La libertad postmoderna

Leibnizdecía que la libertad es uno de los laberintos de la filosofía. La libertad es un laberinto filosófico y vital porque, en su comprensión y ejercicio, participan todas las dimensiones antropológicas y, en especial, la inteligencia, la voluntad y las emociones. Tarea de los que nos dedicamos a escribir de filosofía es intentar encontrar el hilo conductor que nos lleve a la salida del laberinto, esquivando por el camino algún toro bravo que lo eche todo a perder.
La estrategia elegida para este ensayo ha sido la de distinguir tres sentidos diferentes de la libertad: la libertad-de, la libertad-para y la libertad de sí mismo. Sentidos que hago corresponder -de manera no muy estricta, por cierto- a tres etapas históricas: la premoderna, la moderna y la posmoderna. Con la particularidad de que cada uno de estos sentidos tiende a prolongarse en el tiempo, y salirse de su época y de sus límites conceptuales, y a tornarse finalmente inviable, si no se completa y depura.
El primer sentido de la libertad, el más simple y obvio, es el que se suele llamar libertad-de. Yo me siento libre cuando estoy exento de constricciones u obstáculos que me impiden hacer lo que deseo realizar. Es lo que los clásicos llamaban “libertas a coaccione”, que no significa que seamos libres por coacción -como algún ignorante ideólogo atribuía a las oscuridades medievales-, sino que estamos libres de coacción, es decir, que a veces no actuamos por coacción, por alguna imposición exterior, sino por propia decisión, por un principio activo que se encuentra en nosotros mismos.
Por eso, se le suele llamar libertad de decisión, libertad de arbitrio o, sencillamente, libre arbitrio. Según ha señalado Millán-Puelles, se trata de una libertad innata y de índole psicológica. Innata porque se nace con ella: nadie puede no ser libre o -dicho más paradójicamente- somos necesariamente libres. Estamos forzados a elegir. Lo cual no es pequeña carga, porque muchas veces desearíamos que otros o el curso de los acontecimientos decidieran por nosotros, quedando así exonerados del peso de la responsabilidad que toda decisión seria lleva consigo. Pero el caso es que no, que a diario nos toca analizar las situaciones, deliberar acerca de las posibilidades de acción y hacer bascular sobre una de las opciones el peso de nuestra decisión que, al cabo, es el peso de nuestro propio yo, porque la libertad tiene un carácter reflexivo: decidir es siempre decidirse (a diferencia del conocer, que no en todos los casos implica conocerse).
La libertad-de presenta, además, una índole psicológica, porque en el desenlace de las deliberaciones intervienen las principales potencias del alma, entre las que no se suele prestar el interés a las emociones o pasiones.
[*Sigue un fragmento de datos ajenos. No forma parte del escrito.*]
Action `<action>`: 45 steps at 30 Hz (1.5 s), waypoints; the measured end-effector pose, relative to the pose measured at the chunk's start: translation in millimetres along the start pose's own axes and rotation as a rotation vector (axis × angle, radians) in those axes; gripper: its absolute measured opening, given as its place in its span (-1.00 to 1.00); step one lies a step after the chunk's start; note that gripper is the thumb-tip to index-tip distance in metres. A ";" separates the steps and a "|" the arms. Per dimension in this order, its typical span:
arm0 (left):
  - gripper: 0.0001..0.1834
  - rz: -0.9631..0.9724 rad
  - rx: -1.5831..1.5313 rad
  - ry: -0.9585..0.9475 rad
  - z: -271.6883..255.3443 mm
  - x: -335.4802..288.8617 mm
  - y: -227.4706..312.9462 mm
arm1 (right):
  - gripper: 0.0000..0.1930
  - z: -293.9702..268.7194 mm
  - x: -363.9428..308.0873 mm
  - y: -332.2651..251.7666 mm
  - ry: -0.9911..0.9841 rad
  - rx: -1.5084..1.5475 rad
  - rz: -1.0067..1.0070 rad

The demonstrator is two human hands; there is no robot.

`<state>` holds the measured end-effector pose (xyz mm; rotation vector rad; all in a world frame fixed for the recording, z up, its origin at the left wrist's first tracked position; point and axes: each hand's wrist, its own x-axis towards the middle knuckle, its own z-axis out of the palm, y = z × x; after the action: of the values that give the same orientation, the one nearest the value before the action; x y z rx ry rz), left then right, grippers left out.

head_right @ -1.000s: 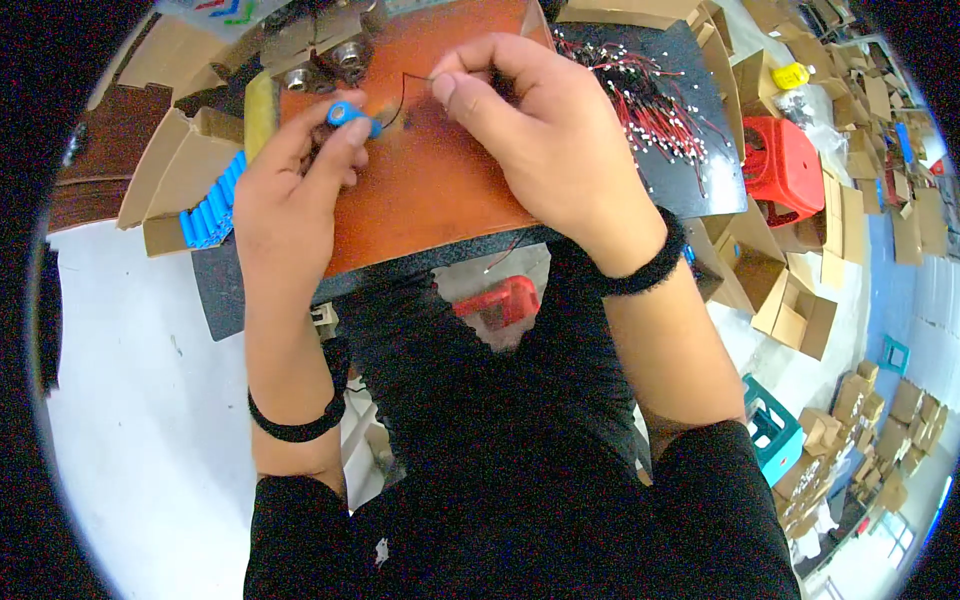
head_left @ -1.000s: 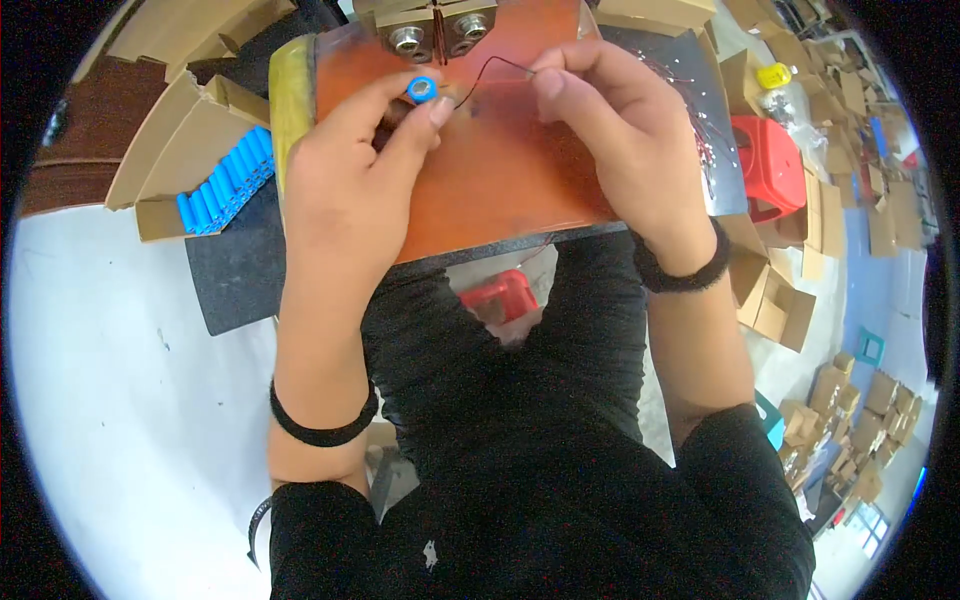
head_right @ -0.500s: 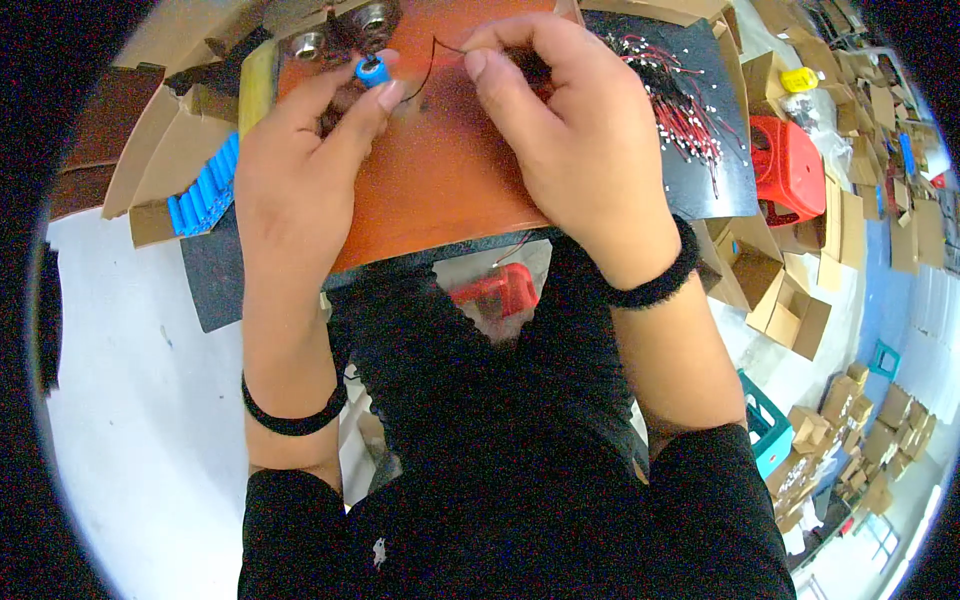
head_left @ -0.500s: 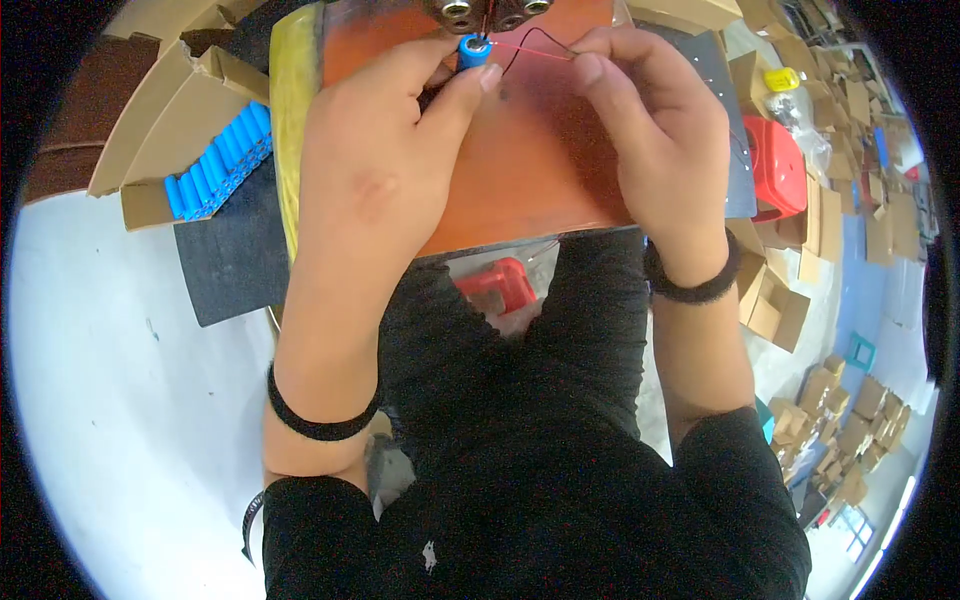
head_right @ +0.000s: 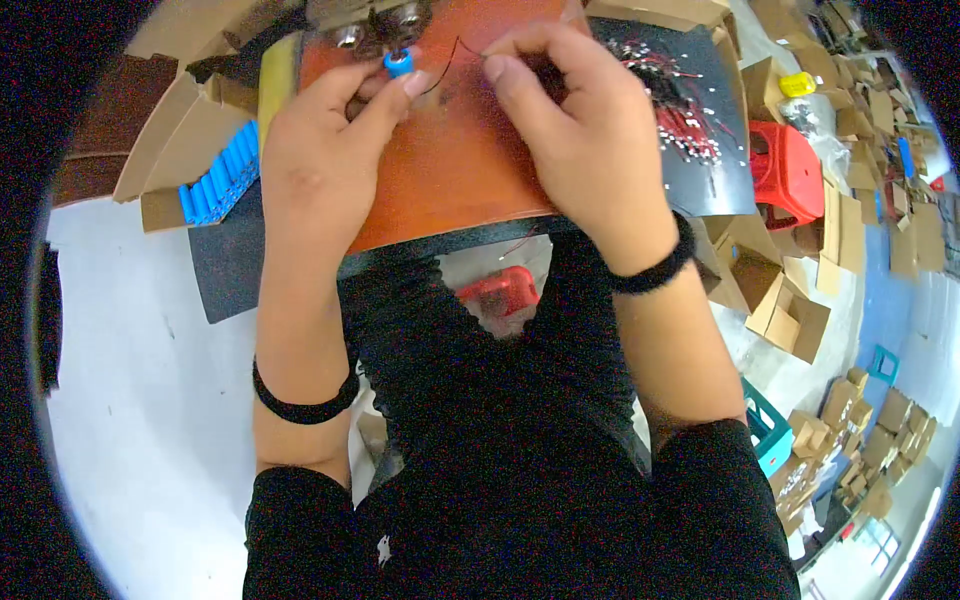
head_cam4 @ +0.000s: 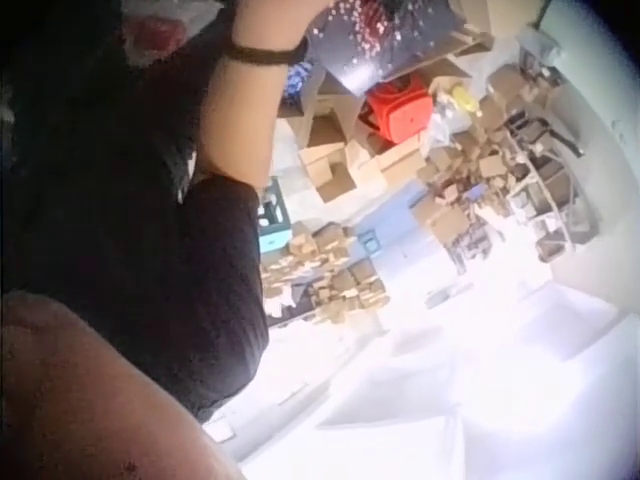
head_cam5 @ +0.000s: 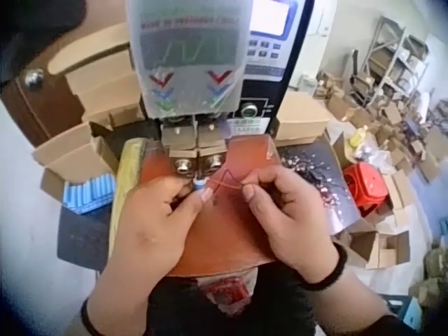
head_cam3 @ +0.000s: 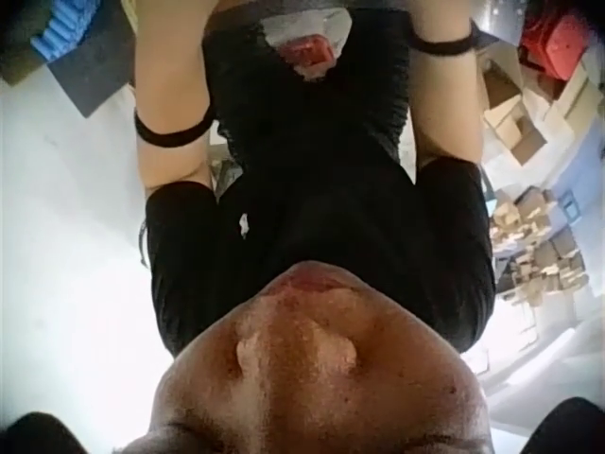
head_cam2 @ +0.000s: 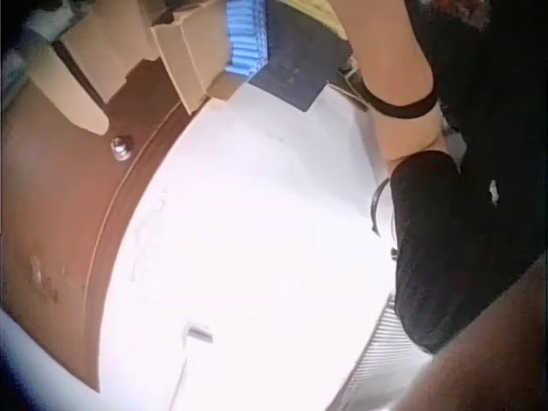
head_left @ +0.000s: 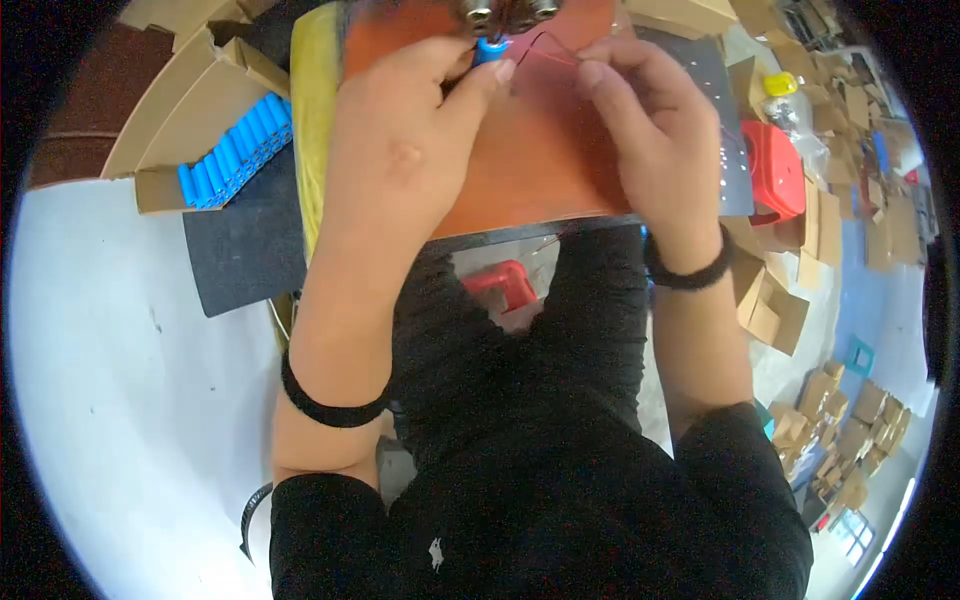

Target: Spot welding individual battery cells into a pack using a specialized welding machine.

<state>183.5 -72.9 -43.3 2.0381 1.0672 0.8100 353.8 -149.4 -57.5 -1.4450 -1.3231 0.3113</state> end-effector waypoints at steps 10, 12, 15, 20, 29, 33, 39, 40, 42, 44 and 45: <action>-0.68 0.013 -0.127 0.063 2.1 -5.4 1.2 | -0.78 0.2 -0.1 -0.1 -0.102 -0.073 0.002; -0.68 0.059 -0.112 0.069 4.7 -7.0 -9.0 | -0.79 -0.9 -2.2 -9.4 -0.082 -0.093 -0.005; -0.66 0.207 -0.186 0.019 4.9 -19.8 -12.2 | -0.81 -14.5 -11.7 -8.4 -0.025 0.008 0.038; -0.84 0.337 0.072 0.344 -53.6 -79.0 -23.2 | -0.86 -114.5 -79.0 -26.9 0.132 -0.025 0.150; -0.63 0.161 1.045 0.012 -132.1 -26.9 -125.9 | -0.75 -223.8 -212.1 131.3 -0.018 -0.542 0.658; -0.71 0.112 0.930 -0.086 -132.3 -18.0 -137.0 | -0.64 -217.4 -241.1 166.3 0.255 -0.765 0.516; -0.79 0.072 0.933 0.009 -128.9 -10.5 -148.5 | -0.74 -135.1 -116.2 92.4 0.158 -0.594 0.088; -0.79 0.078 0.938 0.010 -129.8 -6.6 -147.9 | -0.75 -122.8 -98.3 97.4 0.146 -0.634 0.054; -0.81 0.066 0.882 -0.031 -133.6 1.0 -151.4 | -0.79 -110.5 -67.0 102.2 0.066 -0.709 0.141; -0.83 0.115 0.878 -0.009 -133.4 3.8 -155.5 | -0.80 -104.4 -47.2 115.1 0.016 -0.789 0.155; -0.85 0.156 0.872 0.006 -132.4 1.2 -154.4 | -0.81 -101.2 -41.4 117.4 -0.012 -0.832 0.205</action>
<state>15.4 31.4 -90.6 2.8596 1.4383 0.4426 480.7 -210.2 -134.6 -2.2772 -1.3808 -0.1310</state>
De ellas decían los clásicos que refuerzan la libertad cuando se desencadenan conforme a la razón verdadera y a la libertad recta; mientras que la bloquean o impiden su ejercicio cuando ellas mismas, de manera antecedente, disparan el dinamismo psicológico.
Por todo lo dicho, la libertad-de parece teñida de individualismo. Como estoy libre de, soy “como Juan Palomo: yo me lo guiso y yo me lo como”. Individualismo que, por cierto, estaba ausente en la versión originaria de la libertad-de, cuyo ejercicio en la polis griega era la característica distintiva de los ciudadanos, frente a los esclavos o los metecos. Para ser libre, es preciso ser miembro de una comunidad vital, en la que el agente se integra y manifiesta, como dice Hannah Arendt, su carencia de coacciones a través de los discursos en el ágora y sus hazañas en el campo de batalla.
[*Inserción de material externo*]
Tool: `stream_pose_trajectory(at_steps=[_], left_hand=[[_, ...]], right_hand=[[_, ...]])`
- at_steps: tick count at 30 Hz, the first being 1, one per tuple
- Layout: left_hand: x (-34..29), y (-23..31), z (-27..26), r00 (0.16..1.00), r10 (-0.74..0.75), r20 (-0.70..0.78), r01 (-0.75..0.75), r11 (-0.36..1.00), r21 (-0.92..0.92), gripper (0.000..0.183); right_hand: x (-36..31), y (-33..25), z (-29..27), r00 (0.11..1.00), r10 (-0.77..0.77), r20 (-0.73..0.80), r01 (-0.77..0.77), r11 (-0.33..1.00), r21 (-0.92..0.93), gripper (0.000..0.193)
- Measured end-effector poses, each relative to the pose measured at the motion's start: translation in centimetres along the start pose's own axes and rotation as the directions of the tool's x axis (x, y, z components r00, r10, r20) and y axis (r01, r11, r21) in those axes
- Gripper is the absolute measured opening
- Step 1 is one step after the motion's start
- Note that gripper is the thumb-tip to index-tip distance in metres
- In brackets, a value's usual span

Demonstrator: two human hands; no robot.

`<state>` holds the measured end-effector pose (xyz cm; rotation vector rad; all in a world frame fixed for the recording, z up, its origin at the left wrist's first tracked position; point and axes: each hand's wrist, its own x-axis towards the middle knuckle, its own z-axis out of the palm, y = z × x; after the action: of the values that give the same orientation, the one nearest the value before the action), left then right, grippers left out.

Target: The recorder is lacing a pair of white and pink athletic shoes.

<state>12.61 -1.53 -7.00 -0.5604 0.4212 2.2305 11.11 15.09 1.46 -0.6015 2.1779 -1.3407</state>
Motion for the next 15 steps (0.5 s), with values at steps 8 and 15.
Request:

El sesgo más personalista de este primer sentido de la libertad lo aporta la irrupción del cristianismo en la mentalidad occidental. No es que el cristiano se encuentre existencialmente aislado. Todo lo contrario: además de ser miembro de la ciudad profana, donde debe brillar su honestidad, habita en la ciudad santa, la Iglesia, a cuyos miembros les une un ligamen mucho más fuerte que el que reunía a los componentes de la “polís” griega o de la “civitas” romana. En el cristianismo se trata de una comunión interior, que apela a la conciencia y que, por tanto, presenta una dimensión personalista apenas presente en las versiones clásicas de la libertad.